▶ Instructions for the task
Beneath this instruction is a listing; print exactly the lines in it starting at the line that contains "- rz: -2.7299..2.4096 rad" and going through the line that contains "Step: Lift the".

(The data)

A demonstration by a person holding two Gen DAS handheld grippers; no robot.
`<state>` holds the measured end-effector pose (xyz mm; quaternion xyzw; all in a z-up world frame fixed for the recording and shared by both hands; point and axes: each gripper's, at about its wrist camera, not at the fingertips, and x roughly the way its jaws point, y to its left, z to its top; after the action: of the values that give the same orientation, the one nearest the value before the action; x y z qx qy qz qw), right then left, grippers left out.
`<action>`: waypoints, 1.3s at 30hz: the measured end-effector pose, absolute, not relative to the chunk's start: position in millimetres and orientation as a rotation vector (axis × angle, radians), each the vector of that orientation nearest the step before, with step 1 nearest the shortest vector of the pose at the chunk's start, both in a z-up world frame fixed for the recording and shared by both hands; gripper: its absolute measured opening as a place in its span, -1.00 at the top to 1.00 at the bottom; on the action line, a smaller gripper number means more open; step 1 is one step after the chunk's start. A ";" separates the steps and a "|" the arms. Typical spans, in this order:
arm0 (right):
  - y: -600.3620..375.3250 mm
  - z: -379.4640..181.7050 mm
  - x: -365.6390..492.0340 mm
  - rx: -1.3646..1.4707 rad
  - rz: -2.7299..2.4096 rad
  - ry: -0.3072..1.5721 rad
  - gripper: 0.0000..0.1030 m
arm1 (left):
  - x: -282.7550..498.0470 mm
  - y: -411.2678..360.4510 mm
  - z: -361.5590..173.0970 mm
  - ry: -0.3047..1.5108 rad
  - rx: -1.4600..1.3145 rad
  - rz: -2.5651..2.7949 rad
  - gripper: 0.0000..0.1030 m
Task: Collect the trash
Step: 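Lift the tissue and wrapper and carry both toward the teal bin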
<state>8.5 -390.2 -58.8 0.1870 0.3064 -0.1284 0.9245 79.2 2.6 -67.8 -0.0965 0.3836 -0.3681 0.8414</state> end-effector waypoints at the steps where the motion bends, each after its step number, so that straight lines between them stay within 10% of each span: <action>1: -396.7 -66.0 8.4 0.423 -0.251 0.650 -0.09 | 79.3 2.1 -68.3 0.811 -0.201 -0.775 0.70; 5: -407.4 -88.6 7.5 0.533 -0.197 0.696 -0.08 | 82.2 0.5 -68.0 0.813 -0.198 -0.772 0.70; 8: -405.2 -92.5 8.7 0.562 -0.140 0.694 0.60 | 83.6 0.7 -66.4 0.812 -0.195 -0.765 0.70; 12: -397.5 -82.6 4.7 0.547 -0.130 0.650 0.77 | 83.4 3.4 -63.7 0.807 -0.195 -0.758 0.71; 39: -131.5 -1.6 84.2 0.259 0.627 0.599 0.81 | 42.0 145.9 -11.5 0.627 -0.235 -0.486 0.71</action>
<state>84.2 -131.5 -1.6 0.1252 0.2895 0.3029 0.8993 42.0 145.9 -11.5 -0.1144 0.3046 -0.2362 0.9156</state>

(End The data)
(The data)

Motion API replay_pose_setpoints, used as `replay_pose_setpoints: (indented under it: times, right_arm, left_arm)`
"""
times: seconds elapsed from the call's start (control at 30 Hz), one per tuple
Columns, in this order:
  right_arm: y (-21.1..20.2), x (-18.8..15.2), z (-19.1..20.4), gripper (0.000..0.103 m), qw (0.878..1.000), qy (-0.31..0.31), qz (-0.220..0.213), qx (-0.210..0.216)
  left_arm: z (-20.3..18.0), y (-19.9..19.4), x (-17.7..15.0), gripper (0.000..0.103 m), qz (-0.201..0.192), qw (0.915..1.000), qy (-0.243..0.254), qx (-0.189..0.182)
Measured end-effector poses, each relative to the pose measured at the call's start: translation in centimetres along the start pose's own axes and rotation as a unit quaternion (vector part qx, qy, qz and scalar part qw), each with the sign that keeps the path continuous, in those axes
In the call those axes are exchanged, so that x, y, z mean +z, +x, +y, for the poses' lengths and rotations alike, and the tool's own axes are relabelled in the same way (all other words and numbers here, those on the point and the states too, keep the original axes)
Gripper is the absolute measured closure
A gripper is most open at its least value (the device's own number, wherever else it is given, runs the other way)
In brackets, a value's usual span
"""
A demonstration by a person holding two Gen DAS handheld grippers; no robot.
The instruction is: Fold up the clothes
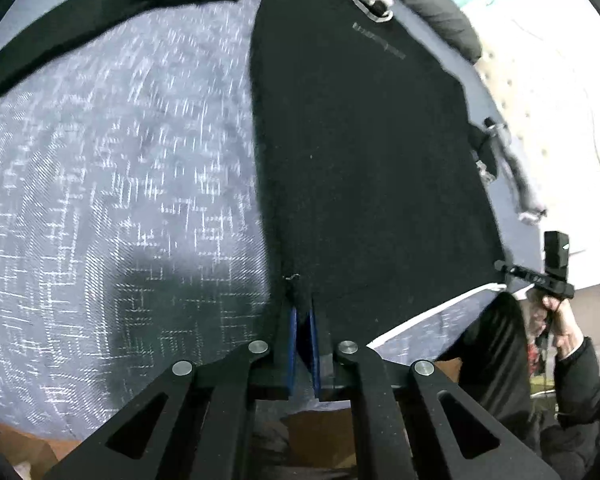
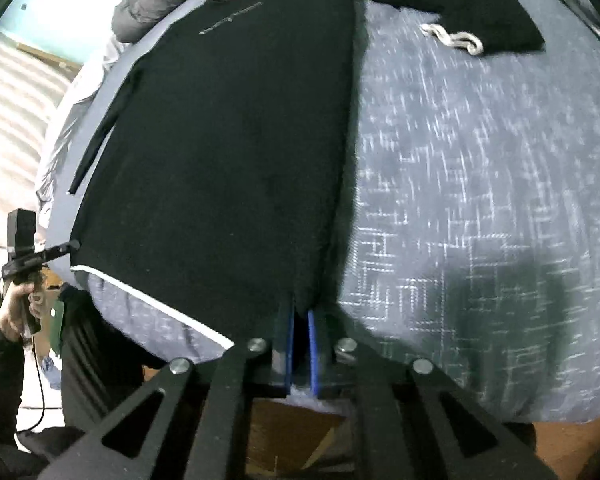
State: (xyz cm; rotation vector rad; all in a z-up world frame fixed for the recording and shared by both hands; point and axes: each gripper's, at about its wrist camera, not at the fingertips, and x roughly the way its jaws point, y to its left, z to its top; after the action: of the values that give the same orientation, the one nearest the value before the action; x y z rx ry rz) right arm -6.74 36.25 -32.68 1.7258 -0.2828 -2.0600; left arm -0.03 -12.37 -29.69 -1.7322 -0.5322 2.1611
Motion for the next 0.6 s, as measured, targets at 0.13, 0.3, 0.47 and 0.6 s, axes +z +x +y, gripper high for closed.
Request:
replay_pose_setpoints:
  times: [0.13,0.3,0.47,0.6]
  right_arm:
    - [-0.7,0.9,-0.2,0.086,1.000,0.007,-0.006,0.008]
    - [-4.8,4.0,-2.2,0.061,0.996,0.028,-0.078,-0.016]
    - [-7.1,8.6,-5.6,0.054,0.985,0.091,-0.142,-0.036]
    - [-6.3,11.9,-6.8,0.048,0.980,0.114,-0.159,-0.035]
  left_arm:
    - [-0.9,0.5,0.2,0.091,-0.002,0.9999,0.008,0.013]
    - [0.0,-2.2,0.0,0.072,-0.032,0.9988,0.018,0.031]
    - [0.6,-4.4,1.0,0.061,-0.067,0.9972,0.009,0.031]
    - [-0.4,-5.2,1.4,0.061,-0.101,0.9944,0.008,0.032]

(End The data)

▶ Written answer
  - rz: -2.7299..2.4096 rad
  - ry: -0.3072..1.5721 rad
  - gripper: 0.0000..0.1030 m
arm1 (left):
  - x: -282.7550..498.0470 mm
  - y: -411.2678..360.4510 mm
  - z: -361.5590..173.0970 mm
  - ry: -0.3047..1.5108 rad
  - rx: -1.4600..1.3145 rad
  - rz: -2.5651..2.7949 rad
  - gripper: 0.0000..0.1030 m
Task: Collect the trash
Step: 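Lift the tissue and wrapper and carry both toward the teal bin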

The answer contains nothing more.